I recently celebrated five years as the associate pastor at my church. While I've attended church my entire life, I can safely say that the last five years has carried more excitement and drama than all of the years before. The highest highs and lowest lows have all come in the last five years.
While I can write about the experience of being a pastor, I don't think you can really understand the unique experience without, well, experiencing it. Even if the me of today wrote a letter to the me of six years ago (and invented time travel technology to get the letter to him), it wouldn't really matter. I don't think I would have understood.
But, looking back, here are a few things I wish I would have KNOWN experientially, not just cognitively:
I Wish I Knew I Needed Better Ministry Before Trying to Have a Bigger Ministry
Matthew 28The mission of the church isn't to merely grow the number of people, but to grow the number of disciples. While growing the number of people grows your potential for growing the number of disciples, it's not guaranteed.
19 Therefore, go and make disciples...
Depending on which church world circles you run in, most likely there is a big focus on growth & numbers, or growing disciples. One side seems to focus on promoting Sunday attendance, the number of converts, and the number of baptisms. On the other side, there is a focus on depth of knowledge and maturity. Picking one or the other seems to miss the entire point.
We want to be GROWING the DEPTH and NUMBER of DISCIPLES.
I wish I knew that I needed a ministry which could grow disciples before masses of people started to show up. My first year as a pastor was filled with events that drew in massive crowds. Unfortunately, I didn't have a ministry that was prepared to make disciples out of the crowds. Therefore, we saw a lot of people come in and quickly go out with little life-change.
I Wish I Knew I Needed Infrastructure to Maximize Outreach Opportunities
When I threw my massive outreach events, I gained a small amount of influence on a large amount of people. However, I didn't do anything to maximize that small amount of influence. Essentially, these events were just promo events for my ministry and church.
I needed an easy and obvious next step for students who showed up to these events.
I needed to connect students with leaders.
I needed to better promote future events.
I Wish I Knew How Hard Leading Through Tragedy Would Be
Over the last few years, my church seems to have had a disproportionately large amount of tragedy. For the size of our church and our community, we’ve faced far more death than I ever expected.Perhaps I could have taken a few more classes at Bible college which could have given me a few more answers to the hard questions I’ve had to answer over the last few years but, in reality, textbook answers wouldn’t have made much of a difference. No amount of classroom time prepares you to talk to someone who just lost a parent or child. No amount of reading informs you about how to comfort someone whose very young child is going in for surgery.

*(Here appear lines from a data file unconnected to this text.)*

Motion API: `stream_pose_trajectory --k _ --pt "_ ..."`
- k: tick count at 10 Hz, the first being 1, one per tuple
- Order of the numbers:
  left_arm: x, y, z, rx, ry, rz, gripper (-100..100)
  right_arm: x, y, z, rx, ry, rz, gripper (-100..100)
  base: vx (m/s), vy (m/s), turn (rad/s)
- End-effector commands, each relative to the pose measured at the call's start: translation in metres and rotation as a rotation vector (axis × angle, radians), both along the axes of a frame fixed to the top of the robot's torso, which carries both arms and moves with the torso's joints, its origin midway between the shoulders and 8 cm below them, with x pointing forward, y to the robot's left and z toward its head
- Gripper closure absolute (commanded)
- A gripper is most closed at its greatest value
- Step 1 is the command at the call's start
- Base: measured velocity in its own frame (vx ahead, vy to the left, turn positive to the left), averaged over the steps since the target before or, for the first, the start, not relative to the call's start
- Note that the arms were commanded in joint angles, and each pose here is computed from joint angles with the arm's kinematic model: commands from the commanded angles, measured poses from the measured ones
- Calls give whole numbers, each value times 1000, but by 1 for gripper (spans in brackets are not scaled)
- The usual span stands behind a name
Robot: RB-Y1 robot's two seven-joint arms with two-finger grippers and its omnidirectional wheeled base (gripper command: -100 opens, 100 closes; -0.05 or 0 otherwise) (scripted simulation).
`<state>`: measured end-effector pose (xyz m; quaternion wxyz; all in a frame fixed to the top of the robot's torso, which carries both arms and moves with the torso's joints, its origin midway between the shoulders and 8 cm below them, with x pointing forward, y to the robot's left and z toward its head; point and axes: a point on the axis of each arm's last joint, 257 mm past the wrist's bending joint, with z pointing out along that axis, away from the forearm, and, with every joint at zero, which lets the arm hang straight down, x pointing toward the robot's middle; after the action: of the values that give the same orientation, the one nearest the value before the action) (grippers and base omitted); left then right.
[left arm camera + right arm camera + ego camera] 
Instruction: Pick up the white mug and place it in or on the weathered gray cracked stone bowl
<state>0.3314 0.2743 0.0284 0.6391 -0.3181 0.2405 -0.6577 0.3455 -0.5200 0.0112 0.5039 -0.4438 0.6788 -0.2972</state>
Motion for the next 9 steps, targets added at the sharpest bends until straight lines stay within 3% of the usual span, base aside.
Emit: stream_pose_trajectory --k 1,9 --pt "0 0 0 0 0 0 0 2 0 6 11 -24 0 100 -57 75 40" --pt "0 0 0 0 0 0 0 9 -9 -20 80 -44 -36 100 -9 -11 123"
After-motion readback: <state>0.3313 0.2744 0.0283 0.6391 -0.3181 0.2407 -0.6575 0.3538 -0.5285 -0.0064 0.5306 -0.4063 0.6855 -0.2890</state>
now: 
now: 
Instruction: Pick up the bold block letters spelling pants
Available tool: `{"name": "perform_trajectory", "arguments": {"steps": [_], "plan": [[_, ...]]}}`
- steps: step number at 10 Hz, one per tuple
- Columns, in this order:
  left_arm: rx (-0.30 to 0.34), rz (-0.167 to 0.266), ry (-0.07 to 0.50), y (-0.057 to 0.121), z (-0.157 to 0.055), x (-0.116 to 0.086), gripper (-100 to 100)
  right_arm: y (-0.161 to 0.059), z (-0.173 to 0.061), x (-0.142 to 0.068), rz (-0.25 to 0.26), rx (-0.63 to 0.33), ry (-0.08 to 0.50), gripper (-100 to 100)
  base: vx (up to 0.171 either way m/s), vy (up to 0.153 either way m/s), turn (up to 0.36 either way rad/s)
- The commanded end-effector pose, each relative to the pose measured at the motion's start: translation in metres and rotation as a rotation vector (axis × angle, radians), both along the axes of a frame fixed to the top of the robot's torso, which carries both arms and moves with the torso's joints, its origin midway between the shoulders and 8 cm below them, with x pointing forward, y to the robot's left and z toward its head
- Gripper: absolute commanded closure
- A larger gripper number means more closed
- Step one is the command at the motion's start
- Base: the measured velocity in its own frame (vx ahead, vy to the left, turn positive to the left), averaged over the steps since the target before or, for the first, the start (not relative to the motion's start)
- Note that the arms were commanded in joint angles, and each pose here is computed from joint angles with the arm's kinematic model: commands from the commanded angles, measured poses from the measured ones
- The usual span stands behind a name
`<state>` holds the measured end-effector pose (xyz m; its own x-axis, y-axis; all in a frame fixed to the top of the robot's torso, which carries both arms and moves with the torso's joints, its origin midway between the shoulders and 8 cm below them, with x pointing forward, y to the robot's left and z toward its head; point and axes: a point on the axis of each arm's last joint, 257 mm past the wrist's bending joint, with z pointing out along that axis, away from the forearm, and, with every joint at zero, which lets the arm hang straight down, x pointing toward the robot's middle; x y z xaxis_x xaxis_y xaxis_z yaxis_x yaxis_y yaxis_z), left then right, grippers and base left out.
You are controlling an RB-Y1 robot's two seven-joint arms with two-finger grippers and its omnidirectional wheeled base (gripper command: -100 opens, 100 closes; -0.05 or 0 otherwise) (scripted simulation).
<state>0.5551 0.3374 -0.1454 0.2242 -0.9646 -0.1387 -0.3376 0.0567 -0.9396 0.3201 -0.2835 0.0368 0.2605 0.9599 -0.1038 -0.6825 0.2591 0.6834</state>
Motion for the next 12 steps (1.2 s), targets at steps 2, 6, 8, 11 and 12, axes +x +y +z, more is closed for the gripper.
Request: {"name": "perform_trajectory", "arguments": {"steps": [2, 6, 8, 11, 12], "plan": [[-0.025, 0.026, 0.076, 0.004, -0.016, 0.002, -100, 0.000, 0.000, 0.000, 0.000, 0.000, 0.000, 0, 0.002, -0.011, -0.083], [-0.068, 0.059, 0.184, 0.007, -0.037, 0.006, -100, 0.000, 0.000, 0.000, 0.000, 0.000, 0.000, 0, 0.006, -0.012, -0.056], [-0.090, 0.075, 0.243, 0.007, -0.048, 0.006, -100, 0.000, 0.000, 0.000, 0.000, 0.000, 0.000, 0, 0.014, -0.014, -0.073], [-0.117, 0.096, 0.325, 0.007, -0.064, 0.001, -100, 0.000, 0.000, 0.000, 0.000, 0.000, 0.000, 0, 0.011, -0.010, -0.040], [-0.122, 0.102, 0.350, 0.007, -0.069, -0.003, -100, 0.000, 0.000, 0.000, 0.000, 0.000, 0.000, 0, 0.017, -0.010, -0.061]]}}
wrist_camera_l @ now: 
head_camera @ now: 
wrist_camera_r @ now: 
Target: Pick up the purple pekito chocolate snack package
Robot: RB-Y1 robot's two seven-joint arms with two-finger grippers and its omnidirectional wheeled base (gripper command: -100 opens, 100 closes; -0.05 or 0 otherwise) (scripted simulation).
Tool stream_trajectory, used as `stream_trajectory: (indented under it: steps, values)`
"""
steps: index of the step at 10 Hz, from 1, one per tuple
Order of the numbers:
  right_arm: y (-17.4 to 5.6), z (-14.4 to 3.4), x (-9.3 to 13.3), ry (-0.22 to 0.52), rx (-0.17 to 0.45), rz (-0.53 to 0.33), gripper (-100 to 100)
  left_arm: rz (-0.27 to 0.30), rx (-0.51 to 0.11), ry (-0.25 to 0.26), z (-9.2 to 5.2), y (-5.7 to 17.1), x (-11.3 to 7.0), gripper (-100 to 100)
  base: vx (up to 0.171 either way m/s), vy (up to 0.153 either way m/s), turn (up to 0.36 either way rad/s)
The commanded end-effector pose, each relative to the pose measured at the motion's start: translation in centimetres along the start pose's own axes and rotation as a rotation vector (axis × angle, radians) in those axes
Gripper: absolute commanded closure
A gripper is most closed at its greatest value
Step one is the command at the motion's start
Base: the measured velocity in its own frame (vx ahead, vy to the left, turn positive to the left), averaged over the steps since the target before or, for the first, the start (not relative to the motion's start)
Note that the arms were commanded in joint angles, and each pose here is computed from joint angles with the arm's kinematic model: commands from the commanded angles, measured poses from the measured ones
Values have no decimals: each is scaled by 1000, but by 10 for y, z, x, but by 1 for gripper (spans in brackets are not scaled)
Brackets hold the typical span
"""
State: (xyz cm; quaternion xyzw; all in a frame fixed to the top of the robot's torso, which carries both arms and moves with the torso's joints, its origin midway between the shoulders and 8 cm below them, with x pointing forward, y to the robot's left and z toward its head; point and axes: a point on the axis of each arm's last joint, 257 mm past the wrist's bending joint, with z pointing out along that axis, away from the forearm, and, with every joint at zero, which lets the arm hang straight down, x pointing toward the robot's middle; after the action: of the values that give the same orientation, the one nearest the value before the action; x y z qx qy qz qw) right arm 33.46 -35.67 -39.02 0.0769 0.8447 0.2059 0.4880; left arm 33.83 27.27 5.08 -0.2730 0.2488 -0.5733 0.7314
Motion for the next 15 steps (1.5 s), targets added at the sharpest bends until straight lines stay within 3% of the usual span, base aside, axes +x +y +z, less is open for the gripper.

On the surface, I’m not a particularly emotional person. However, I’m also not very good at separating myself from others' emotions. I feel the weight of tragedy around me, and I don’t naturally distance myself.
I Wish I Knew Ministry is About People Not Programs
This one is probably the silliest!- I know ministry is about people and not programs.
- I know the dangers of having a program driven ministry.
Still, I find myself naturally drifting towards being a program director, not a pastor.
Those that know me know that I am highly introverted and socially very awkward. Around people I know, I can be very chatty. When I have a position of authority, I am very comfortable talking to groups. However, when dealing with people I don’t know as well or uncomfortable environments, I tend to be more of an observer.
Therefore, I tend to drift towards environments where I build programs instead of pour into people. In church world, there’s always ways to be busy preparing for programs. Sunday comes once every seven days.
But the ministry of the church isn’t to run programs, it’s to turn people into disciples. It’s to love and shepherd God’s people. Programs can help make disciples, but they can also distract from making disciples.
I Wish I Knew How Easy It Would Be to Use "Faith" to Thinly Veil Ego
If there was one point which I feel pastor/church culture needs to get real about, it’s recognizing how much that we do in God’s name is actually done in our own names.- I’ve been at a conference where an up and coming celebrity pastor proclaimed his desire for HIS CHURCH to grow to 100,000 people through their aggressive multi-site strategy.
- I’ve seen people shrug off their failures without pausing to consider that the reason something failed was that, despite all the spiritual jargon used to justify a risky new direction, the reality is that ego drove the direction.
- I’ve used spiritual jargon to rationalize trying to grow my ministry for the sake of feeding my ego.
As leaders in the church, it’s so easy to use ministry to feed ego. But, inherently, this leads us to make choices where we are more faithful to make ourselves famous than making Christ famous.